Уэббер получил контракт, обойдя не менее талантливых фотографов, поскольку отличался редкой изобретательностью в обращении с камерами, объективами и футлярами, а также из-за молодости и смелости. Он подписал контракт отчасти по денежным соображениям, отчасти – чтобы обеспечить себе позиции в «Нэшнл джиогрэфик», но прежде всего из трепетного желания быть первым, кто докажет, что эту научную фантастику действительно можно наблюдать в море, в природе.
Дэвид не думал о страхе, считая себя притерпевшимся к нему. За последние пятнадцать лет он пережил три авиакатастрофы, нападение раненой львицы, укусы акул и мурен; его жалили скорпионы и заражали целые тучи экзотических паразитов, что повлекло, среди прочих неудобств, выпадение волос по всему телу и облезание кожи от языка до полового органа.
Короче говоря, Уэббер привык к неожиданностям, к тем причудливым фокусам, которые могла продемонстрировать ему природа. Но он не подозревал и даже вообразить себе такого не мог, а потому очень удивился, обнаружив в последние несколько часов, что заболел клаустрофобией.

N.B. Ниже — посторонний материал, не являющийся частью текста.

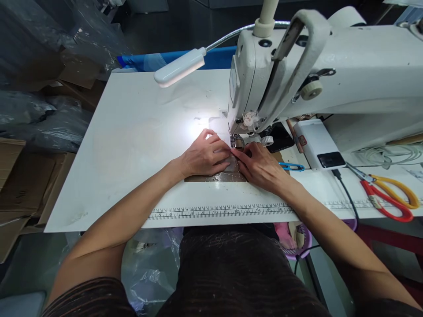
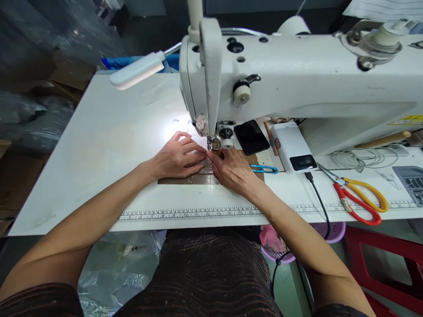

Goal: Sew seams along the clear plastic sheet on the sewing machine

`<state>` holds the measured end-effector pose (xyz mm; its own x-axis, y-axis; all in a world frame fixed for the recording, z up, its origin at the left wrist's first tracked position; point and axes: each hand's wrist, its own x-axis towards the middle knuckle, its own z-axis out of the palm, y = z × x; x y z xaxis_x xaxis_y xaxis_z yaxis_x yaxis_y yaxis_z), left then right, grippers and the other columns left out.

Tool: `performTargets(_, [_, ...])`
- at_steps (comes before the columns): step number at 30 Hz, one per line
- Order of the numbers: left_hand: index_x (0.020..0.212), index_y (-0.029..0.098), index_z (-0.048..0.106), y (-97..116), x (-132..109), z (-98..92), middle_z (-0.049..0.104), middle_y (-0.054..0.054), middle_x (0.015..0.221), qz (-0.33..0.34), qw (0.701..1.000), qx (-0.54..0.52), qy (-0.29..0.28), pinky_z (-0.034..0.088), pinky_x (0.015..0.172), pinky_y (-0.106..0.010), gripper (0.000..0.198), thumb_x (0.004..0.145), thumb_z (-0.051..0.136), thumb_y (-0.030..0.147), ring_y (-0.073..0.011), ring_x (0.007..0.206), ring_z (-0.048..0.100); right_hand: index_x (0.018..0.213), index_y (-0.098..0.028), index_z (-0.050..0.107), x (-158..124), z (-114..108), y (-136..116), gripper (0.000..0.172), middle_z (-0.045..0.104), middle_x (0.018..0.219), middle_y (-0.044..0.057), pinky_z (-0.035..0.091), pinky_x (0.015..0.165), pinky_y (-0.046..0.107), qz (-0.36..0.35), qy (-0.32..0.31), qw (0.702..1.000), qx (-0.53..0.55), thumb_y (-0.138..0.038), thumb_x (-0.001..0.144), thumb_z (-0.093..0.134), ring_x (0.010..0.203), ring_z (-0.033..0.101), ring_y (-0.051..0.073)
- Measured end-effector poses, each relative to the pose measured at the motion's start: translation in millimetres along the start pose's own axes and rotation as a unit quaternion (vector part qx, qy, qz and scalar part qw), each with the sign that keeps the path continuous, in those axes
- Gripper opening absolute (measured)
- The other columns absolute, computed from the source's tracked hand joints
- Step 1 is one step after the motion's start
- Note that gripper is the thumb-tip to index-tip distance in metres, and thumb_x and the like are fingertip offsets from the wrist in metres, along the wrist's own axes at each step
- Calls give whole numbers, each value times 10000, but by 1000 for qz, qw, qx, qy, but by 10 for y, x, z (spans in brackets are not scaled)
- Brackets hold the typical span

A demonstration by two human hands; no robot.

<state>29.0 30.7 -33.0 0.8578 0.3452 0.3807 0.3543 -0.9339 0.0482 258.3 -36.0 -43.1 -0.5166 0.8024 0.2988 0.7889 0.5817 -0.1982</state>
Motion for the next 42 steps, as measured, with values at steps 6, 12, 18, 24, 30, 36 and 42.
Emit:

Когда это случилось? И почему? Пробираясь ощупью по подводной горной цепи на глубине большей, чем высота Скалистых гор, и доверив свою жизнь искусству какого-то саб-жокея [2], развалившегося за штурвалом крохотной капсулы, сваренной, возможно, малоквалифицированным рабочим, Уэббер чувствовал себя скверно: он задыхался, ощущал себя словно в тисках, его поташнивало.

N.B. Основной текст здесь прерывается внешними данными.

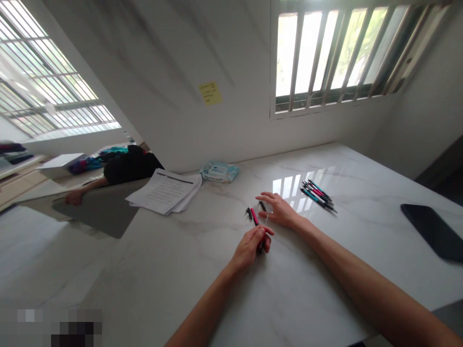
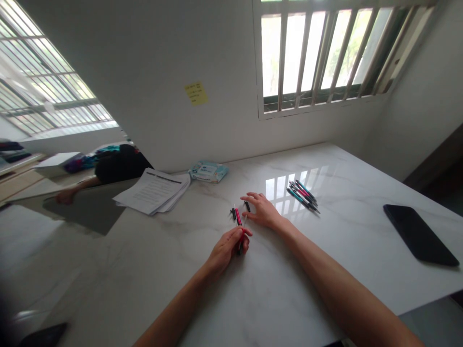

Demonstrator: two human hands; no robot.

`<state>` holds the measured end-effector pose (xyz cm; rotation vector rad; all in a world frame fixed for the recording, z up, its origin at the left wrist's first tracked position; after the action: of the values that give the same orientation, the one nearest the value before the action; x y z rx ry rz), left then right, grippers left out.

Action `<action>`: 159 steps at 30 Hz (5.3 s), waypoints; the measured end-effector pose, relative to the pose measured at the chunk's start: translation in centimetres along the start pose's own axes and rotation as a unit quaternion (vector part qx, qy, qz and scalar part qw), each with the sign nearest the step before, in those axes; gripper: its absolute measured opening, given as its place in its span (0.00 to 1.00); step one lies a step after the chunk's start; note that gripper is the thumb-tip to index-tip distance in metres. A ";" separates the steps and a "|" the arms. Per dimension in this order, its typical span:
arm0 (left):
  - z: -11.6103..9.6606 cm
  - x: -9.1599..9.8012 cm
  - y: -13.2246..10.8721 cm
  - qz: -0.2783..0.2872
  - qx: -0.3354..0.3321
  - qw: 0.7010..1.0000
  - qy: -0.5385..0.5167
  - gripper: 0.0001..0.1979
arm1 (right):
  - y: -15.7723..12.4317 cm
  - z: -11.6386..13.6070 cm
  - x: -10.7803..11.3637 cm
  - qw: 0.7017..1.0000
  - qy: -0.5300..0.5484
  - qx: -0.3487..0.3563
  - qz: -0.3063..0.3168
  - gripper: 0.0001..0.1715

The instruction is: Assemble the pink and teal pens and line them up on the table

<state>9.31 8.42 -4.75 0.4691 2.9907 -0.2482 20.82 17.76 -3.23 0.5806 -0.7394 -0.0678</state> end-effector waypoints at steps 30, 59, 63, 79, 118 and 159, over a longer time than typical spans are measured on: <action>0.0 -0.2 -0.1 0.002 0.009 1.000 0.016 0.23 | 0.0 0.2 0.4 1.000 -0.003 0.016 -0.010 0.30; -0.3 -0.4 -0.2 0.013 -0.002 1.000 0.026 0.23 | -0.7 0.5 0.7 1.000 0.014 0.013 0.000 0.29; -0.2 -0.4 -0.1 0.017 -0.001 0.999 0.028 0.22 | -0.7 0.7 0.8 1.000 0.019 0.015 -0.003 0.28; -0.3 -0.3 -0.2 0.012 -0.003 0.999 0.030 0.22 | -0.6 -0.4 1.0 0.998 0.061 -0.028 0.005 0.40; -3.1 1.8 -1.1 -0.127 -0.115 0.980 0.104 0.20 | -4.5 5.8 0.7 0.815 0.499 -0.294 -0.012 0.22; -3.3 6.1 -0.2 -0.269 -0.070 0.959 0.056 0.20 | -2.9 -2.1 4.6 0.968 0.036 -0.227 -0.099 0.07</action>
<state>3.24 10.61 -2.22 -0.3674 3.1515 -0.0467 26.05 15.13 -3.10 0.2144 -0.5683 -0.3899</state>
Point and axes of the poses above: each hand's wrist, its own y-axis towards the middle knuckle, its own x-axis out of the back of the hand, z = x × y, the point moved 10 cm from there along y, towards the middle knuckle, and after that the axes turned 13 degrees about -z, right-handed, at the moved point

Почему он не послушал свою подружку и не подписал другой контракт? Какое счастье было бы сейчас снимать крупным планом ядовитых морских змей в Коралловом море! Там, по крайней мере, он мог бы в какой-то степени управлять событиями: если запахнет жареным, просто выскочить из воды.
Но нет, ему понадобилась слава первооткрывателя.
Кретин.
– Далеко еще? – спросил Уэббер, стремясь отвлечься от стука собственного сердца.
– До курилки? Не очень. – Пилот постучал по прибору на панели перед собой. – Вода нагревается. Должно быть, рядом.
Когда батискаф обогнул острый скальный выступ, торчавший над каменистой поверхностью, лучи прожекторов внезапно уткнулись в облако плотного черного дыма.
– Приехали, – произнес пилот, сбросив ход и давая реверс.
Они оказались в чистой воде.
– Скажи Чарли, пусть, если сможет, пройдет на другую сторону. Я хочу, чтобы он попал в кадр, – попросил Уэббер, нагнувшись и схватив пульт управления камерой.
– Сделаем. – Пилот повернулся и сказал что-то в микрофон.
Дэвид увидел, как белый силуэт второго батискафа проплыл сквозь черное облако и завис призраком.
С такого расстояния разломы не казались чем-то особенным: мутный черный дымок на фоне черной воды, изредка прорезаемый красно-оранжевым пламенем, когда чрево Земли извергало лаву сквозь свою кожу. Но «Нэшнл джиогрэфик» желал исчерпывающего репортажа обо всем, что увидит Уэббер, хотя бы и совершенно заурядном, и он начал снимать.
На каждую камеру приходилось по сто кадров на 35-миллиметровой пленке, камеры немедленно сменяли друг друга на вращающейся турели, так что он мог делать снимок за снимком, пока пилот медленно подводил батискаф к самой скважине.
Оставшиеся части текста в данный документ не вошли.